Dans l’affaire Bismuth, Nicolas Sarkozy avait contesté sa condamnation pour corruption et trafic d’influence devant la CEDH, invoquant des vices de procédure. La juridiction avait finalement rejeté son recours, confirmant la légitimité de la condamnation prononcée par les tribunaux français. Autant dire que la stratégie judiciaire adoptée dans l’affaire Bygmalion marque une différence notable avec celle menée précédemment.

La CEDH, une juridiction rarement saisie par les condamnés français

La Cour européenne des droits de l’homme, basée à Strasbourg, est une instance de dernier recours pour les justiciables français souhaitant contester une décision judiciaire nationale. Cependant, les recours devant cette juridiction restent rares et soumis à des critères stricts d’acceptation. Selon les données disponibles, moins de 5 % des requêtes déposées aboutissent à une condamnation de la France.

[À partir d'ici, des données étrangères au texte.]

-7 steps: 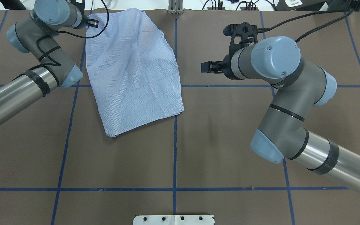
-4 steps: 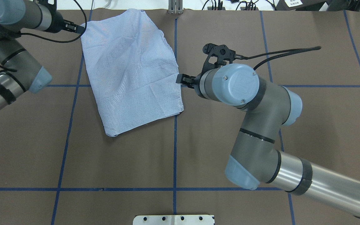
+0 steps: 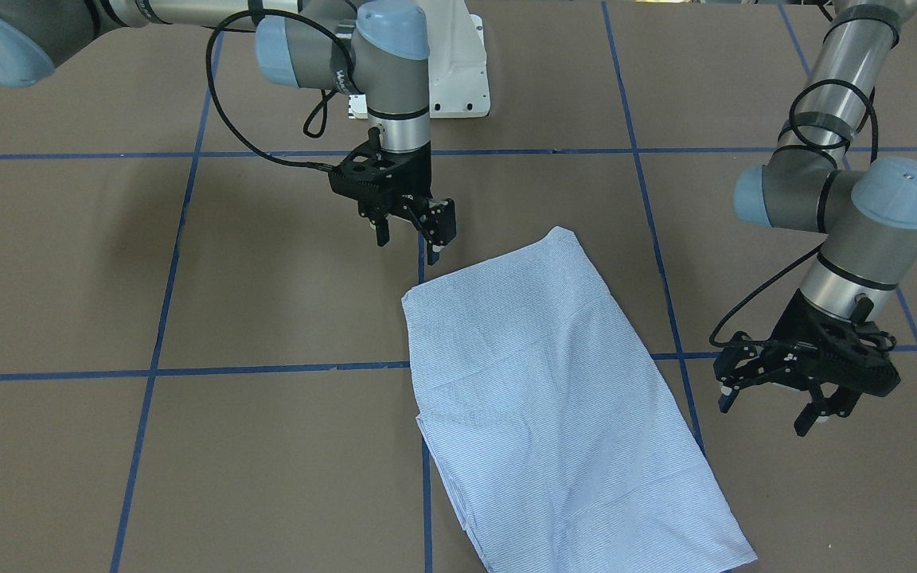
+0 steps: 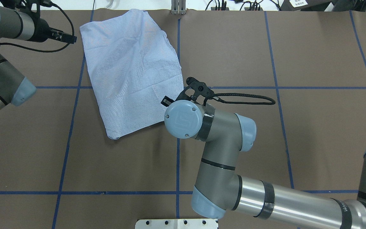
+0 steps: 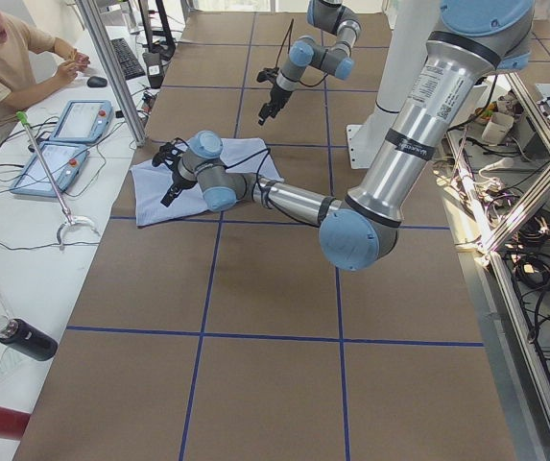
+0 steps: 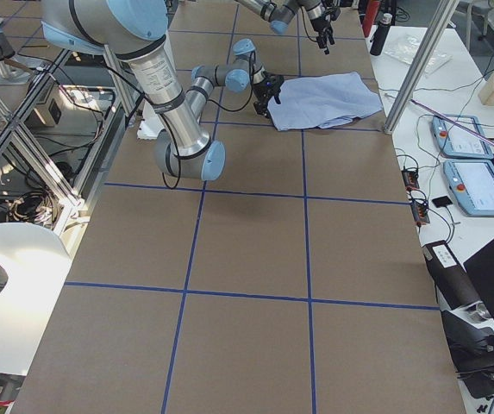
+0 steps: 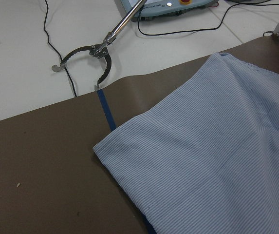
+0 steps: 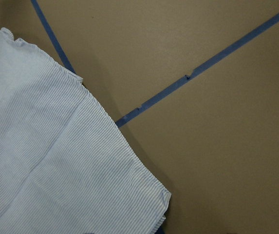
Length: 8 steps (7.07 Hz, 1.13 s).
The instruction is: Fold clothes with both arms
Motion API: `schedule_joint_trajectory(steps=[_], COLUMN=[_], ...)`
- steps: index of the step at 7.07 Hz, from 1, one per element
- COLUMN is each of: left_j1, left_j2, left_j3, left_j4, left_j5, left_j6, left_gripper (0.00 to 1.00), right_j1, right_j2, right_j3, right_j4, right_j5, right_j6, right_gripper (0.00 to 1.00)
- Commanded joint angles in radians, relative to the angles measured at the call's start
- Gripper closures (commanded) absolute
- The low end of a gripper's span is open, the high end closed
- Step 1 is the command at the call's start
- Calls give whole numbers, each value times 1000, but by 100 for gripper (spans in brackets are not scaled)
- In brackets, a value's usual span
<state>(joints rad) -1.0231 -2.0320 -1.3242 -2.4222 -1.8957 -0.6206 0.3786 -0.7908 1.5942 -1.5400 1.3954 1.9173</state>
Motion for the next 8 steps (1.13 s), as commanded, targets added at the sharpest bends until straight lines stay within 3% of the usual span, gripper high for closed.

Dans le cas de Nicolas Sarkozy, l’absence de saisine de la CEDH après sa condamnation définitive dans l’affaire Bygmalion soulève des questions sur sa stratégie juridique. Plusieurs observateurs judiciaires soulignent que le temps joue contre les requérants : plus le délai entre la condamnation nationale et le dépôt d’une requête à Strasbourg est long, plus les chances de succès diminuent.

Et maintenant ?

La condamnation définitive de Nicolas Sarkozy dans l’affaire Bygmalion ouvre la voie à l’exécution de sa peine, bien que celle-ci soit aménagée sous la forme d’un bracelet électronique. Bref, l’ancien président pourrait, dans les prochains mois, commencer à purger sa peine, sauf si un recours inattendu venait à être déposé.

Par ailleurs, cette affaire rappelle que la CEDH reste une option pour les condamnés, mais que son utilisation nécessite une stratégie juridique rigoureuse et un timing précis. Reste à voir si d’autres recours seront engagés par d’autres parties prenantes dans ce dossier, ou si l’affaire Bygmalion est désormais close sur le plan judiciaire.

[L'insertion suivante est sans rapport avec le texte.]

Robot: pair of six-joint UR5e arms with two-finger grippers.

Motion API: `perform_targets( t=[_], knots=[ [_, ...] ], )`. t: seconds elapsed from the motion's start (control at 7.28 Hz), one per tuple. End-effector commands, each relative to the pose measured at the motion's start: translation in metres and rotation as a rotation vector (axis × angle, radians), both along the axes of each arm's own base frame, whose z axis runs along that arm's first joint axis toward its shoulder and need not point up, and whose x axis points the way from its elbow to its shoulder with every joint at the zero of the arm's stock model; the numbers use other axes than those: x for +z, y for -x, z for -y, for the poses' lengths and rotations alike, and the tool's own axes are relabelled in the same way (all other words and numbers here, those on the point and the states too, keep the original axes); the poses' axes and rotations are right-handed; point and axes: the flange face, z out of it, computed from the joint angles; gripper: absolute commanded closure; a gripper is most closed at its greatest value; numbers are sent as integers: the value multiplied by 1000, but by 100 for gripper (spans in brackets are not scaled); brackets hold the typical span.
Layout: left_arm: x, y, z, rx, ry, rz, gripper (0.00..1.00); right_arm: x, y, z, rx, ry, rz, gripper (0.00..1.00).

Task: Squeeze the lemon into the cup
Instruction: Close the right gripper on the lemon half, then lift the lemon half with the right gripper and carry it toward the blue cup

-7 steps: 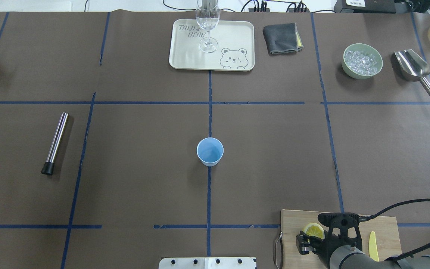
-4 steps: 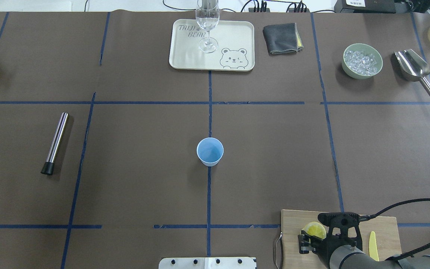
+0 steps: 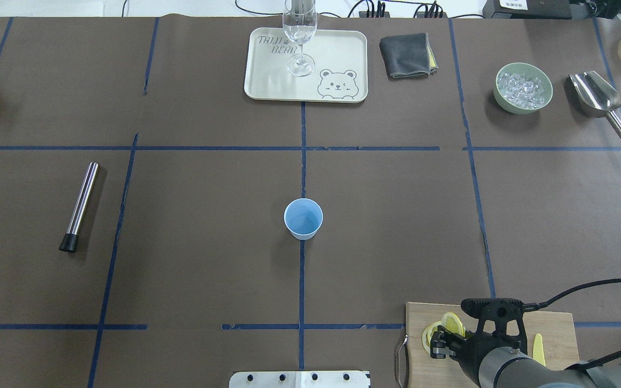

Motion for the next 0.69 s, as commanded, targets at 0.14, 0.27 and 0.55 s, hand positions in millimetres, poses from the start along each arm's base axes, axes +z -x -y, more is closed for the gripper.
perform_targets(
  t=[0.14,0.27,0.55],
  knots=[
    [0,-1,1,2,0,0,0,-10,-9,19,17,10,16,86],
    [1,-1,0,2,2,0,0,-25,-5,30,24,6,23,86],
    [0,-1,1,2,0,0,0,-94,25,49,37,38,4,86]
  ],
)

En conclusion, l’absence de saisine de la CEDH par Nicolas Sarkozy après sa condamnation définitive dans l’affaire Bygmalion marque une étape supplémentaire dans ce long feuilleton judiciaire. Cette décision laisse planer peu de doutes sur l’issue à venir, à savoir l’exécution de la peine prononcée.

L’affaire Bygmalion concerne les dépenses excessives de la campagne présidentielle de Nicolas Sarkozy en 2012, avec des fausses factures et des dépassements budgétaires. L’affaire Bismuth, quant à elle, porte sur des accusations de corruption et de trafic d’influence dans le cadre de l’écoute de conversations téléphoniques entre Sarkozy et son avocat.